UNICEF is a place where careers are built. We offer our staff diverse opportunities for professional and personal development that will help them reinforce a sense of purpose while serving children and communities across the world. We welcome everyone who wants to belong and grow in a diverse and passionate culture, coupled with an attractive compensation and benefits package.
Visit our website to learn more about what we do at UNICEF.
Pakistan, with a population exceeding 240 million, faces persistent challenges in poverty, social exclusion, gender inequality, and vulnerability to disasters and emergencies. Over 38% of Pakistanis live in multidimensional poverty, with deep disparities at provincial and district levels, exacerbated by social exclusion, discrimination, and violence against marginalized groups, especially women, children, and minorities. The COVID-19 pandemic, recurring natural disasters, and ongoing humanitarian crises have further exposed the fragility of community systems and the urgent need for robust, inclusive, and resilient community engagement mechanisms
Social norms, information gaps, and low trust in public services further hinder service uptake. Technical solutions alone are insufficient; robust community engagement (CE) is essential to expand service reach, strengthen frontline systems, and address behavioral, social, and structural barriers. However, current CE efforts are fragmented and inconsistently linked with service delivery.
Community engagement emerged as one of the most effective components across the SBC portfolio[1]. It relies on trusted local actors, culturally grounded approaches, participatory delivery, and regular interpersonal contact. These strategies helped shift knowledge, attitudes, and behaviours across sectors including health, WASH, education, nutrition, child protection, and polio.

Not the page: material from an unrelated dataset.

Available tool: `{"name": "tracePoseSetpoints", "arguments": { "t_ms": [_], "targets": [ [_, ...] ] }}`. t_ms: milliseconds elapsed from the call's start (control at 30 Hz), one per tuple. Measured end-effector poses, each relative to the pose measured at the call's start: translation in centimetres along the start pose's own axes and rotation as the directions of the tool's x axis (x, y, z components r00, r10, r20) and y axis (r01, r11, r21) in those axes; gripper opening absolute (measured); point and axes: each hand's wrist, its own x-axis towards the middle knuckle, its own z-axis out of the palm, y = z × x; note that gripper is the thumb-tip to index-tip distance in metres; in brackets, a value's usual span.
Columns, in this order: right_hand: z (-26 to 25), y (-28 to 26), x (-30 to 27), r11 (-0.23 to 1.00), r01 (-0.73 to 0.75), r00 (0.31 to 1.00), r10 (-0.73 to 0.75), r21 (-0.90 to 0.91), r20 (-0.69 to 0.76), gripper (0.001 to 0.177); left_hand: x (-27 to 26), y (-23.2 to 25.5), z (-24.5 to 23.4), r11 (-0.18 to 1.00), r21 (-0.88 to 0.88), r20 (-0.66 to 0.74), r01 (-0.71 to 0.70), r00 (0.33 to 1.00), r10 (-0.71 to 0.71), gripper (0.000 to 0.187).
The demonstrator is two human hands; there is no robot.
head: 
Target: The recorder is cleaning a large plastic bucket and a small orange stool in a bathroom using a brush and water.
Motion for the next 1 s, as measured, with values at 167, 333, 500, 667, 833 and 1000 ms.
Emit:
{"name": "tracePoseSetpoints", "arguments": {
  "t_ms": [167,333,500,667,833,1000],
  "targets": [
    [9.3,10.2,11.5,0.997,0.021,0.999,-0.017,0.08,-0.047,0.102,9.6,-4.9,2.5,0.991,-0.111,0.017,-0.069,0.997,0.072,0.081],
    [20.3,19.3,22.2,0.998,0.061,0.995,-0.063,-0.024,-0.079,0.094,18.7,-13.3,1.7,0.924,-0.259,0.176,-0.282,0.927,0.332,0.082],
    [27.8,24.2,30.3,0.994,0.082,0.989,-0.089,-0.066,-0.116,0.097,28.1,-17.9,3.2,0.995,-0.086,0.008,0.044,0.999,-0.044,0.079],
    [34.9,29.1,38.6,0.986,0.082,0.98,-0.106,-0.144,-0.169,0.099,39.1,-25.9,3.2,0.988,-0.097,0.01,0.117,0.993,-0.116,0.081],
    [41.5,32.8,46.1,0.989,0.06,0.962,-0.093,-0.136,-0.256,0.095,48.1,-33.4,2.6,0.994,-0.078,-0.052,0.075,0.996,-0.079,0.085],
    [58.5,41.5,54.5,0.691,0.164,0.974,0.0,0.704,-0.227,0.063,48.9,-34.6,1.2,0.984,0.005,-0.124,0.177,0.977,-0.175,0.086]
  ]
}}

The SBC formative evaluation highlights that interpersonal, community‑embedded delivery was the central driver of behaviour change. By leveraging community trust, local insights, and repeated face‑to‑face engagement, programmes were able to overcome social barriers, build ownership, and make desired behaviours more practical and acceptable for households.
In recent assessments, UNICEF has also identified the following institutional and sectoral gaps:
- Insufficient advocacy to ensure that SBC/community engagement is at the heart of program implementation and is adequately resourced.
- Significant fragmentation, siloing, and non-alignment of government-led and donor-supported efforts across sectors applying SBC principles.
- A lack of agreed upon and consistent understanding and application of high-quality technical standards for implementation of community engagement at country level.
- Limited human and financial resources to expand current community engagement initiatives, and engagement in new/emerging program focus areas such as violence against children, child marriage, gender equality, inclusion and non-discrimination.
UNICEF’s Social and Behaviour Change (SBC) and Community Engagement (CE) framework highlight that sustainable development and humanitarian outcomes require institutionalized, participatory, and inclusive CE platforms. These systems must be strengthened both horizontally (across community networks) and vertically (with local governance institutions) and must be guided by the Minimum Quality Standards and Indicators for Community Engagement. Pakistan’s programmatic context includes sectoral priorities in Health, Nutrition, Education, WASH, and Child Protection, with cross-sectoral initiatives in Disaster Risk Reduction (DRR), Social Protection, and Accountability to Affected Populations (AAP).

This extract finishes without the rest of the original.